7.6 The person who made the complaint and the
DR who is the subject of the complaint will be kept informed by the
IRB throughout the internal investigation about the complaint, as appropriate.
7.7 Investigations into complaints about
DRs generally follow these steps. The
IRB:
- receives and reviews the complaint
- notifies the
DR who is the subject of the complaint and provides a summary of the allegations contained in the complaint
- determines the impact of the complaint on the subject of the proceedings and the case where the
DR participates in an ongoing case or has active designations in
IRB divisions. This may lead to the
IRB suspending the contract with the
DR and active designations until the investigation is completed
- investigates the complaint. This may include, among others, conducting separate interviews with the author of the complaint and the
DR and, if applicable, opportunities for each to review and clarify their answers
- draws preliminary findings about the
DR compliance with the code
- communicates findings of noncompliance to the
DR who is the subject of the complaint for response before making final conclusions
- communicates the conclusions about the
DR compliance with the code, including follow-up action to be taken
8. Internal evaluation process about designated representative conduct and quality of their services
8.1 The
IRB may conduct evaluations about the
DRs conduct and quality of their services, at any time. This process is to ascertain that
DRs comply with the code, for example:
- to monitor the
DR conduct and quality of their services that have previously been the subject of a complaint and follow-up action taken by the
IRB
- on the advice of an
IRB member
- on the Executive Director’s initiative (for example, before renewal of a
DR contract as needed, or as part of evaluations conducted randomly)
8.2 The
IRB conducts evaluations about
DRs in accordance with the general principles of fairness, impartiality and good faith.
8.3 The
DR who is the subject of an evaluation will have an opportunity to respond to any preliminary findings of noncompliance with the code before the
IRB makes any final conclusions.
8.4 The conduct of evaluations of
DRs generally follow these steps.

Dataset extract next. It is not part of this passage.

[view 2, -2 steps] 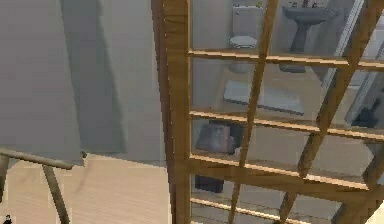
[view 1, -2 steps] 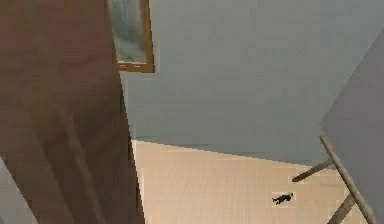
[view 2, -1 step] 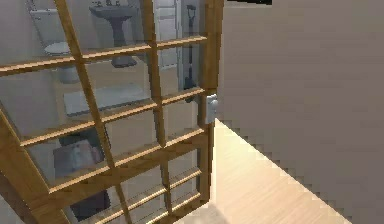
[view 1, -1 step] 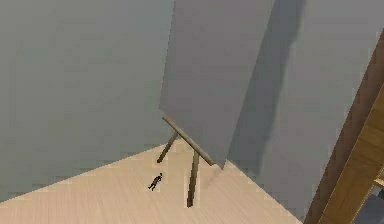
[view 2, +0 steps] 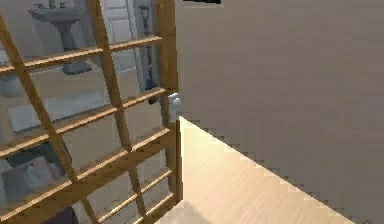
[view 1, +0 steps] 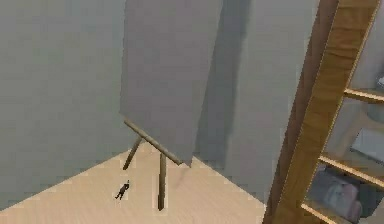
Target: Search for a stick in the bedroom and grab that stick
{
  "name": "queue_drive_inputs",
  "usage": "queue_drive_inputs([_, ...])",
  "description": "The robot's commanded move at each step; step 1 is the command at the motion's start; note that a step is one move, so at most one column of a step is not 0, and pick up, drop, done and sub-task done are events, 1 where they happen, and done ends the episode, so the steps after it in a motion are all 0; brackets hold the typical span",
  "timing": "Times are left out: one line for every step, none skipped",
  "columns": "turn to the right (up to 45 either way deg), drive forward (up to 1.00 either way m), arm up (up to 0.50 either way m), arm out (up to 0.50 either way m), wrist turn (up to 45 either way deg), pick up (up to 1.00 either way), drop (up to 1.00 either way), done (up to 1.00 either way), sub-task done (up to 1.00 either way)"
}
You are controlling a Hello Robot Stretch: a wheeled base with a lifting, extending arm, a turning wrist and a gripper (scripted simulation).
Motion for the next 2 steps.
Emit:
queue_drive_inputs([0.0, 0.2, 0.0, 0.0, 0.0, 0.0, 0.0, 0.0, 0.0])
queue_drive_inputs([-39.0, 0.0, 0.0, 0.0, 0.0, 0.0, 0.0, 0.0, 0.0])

The
IRB:
- contacts the selected
DR to inform them that their conduct and the quality of their services will be evaluated
- evaluates the
DR conduct and quality of their services (for example, by conducting interviews with the presiding member of a case in which the
DR participates, by attending hearings in which the
DR participates)
- draws preliminary findings about the
DR compliance with the code
- communicates findings of noncompliance to the
DR for response before making final conclusions
- communicates the conclusions about the
DR compliance with the code, including follow-up action to be taken by the
IRB
9. Noncompliance with the Code of Conduct for Designated Representatives
9.1 If the
IRB concludes that the
DR does not comply with the code following an investigation into a complaint or an internal evaluation of the
DR conduct and quality of their services, follow-up action will be taken by the
IRB foremost to assist the
DR in improving or eliminating issues with their conduct and the quality of their services.
9.2 However, depending on the nature and severity of the noncompliance, the
IRB may suspend (that is, suspend or stop the
DR work) and/or terminate the contract with the
DR. This could translate into
IRB applicable divisions de-designating the
DR in cases and possibly designating a new
DR and/or rehearing cases on their merits.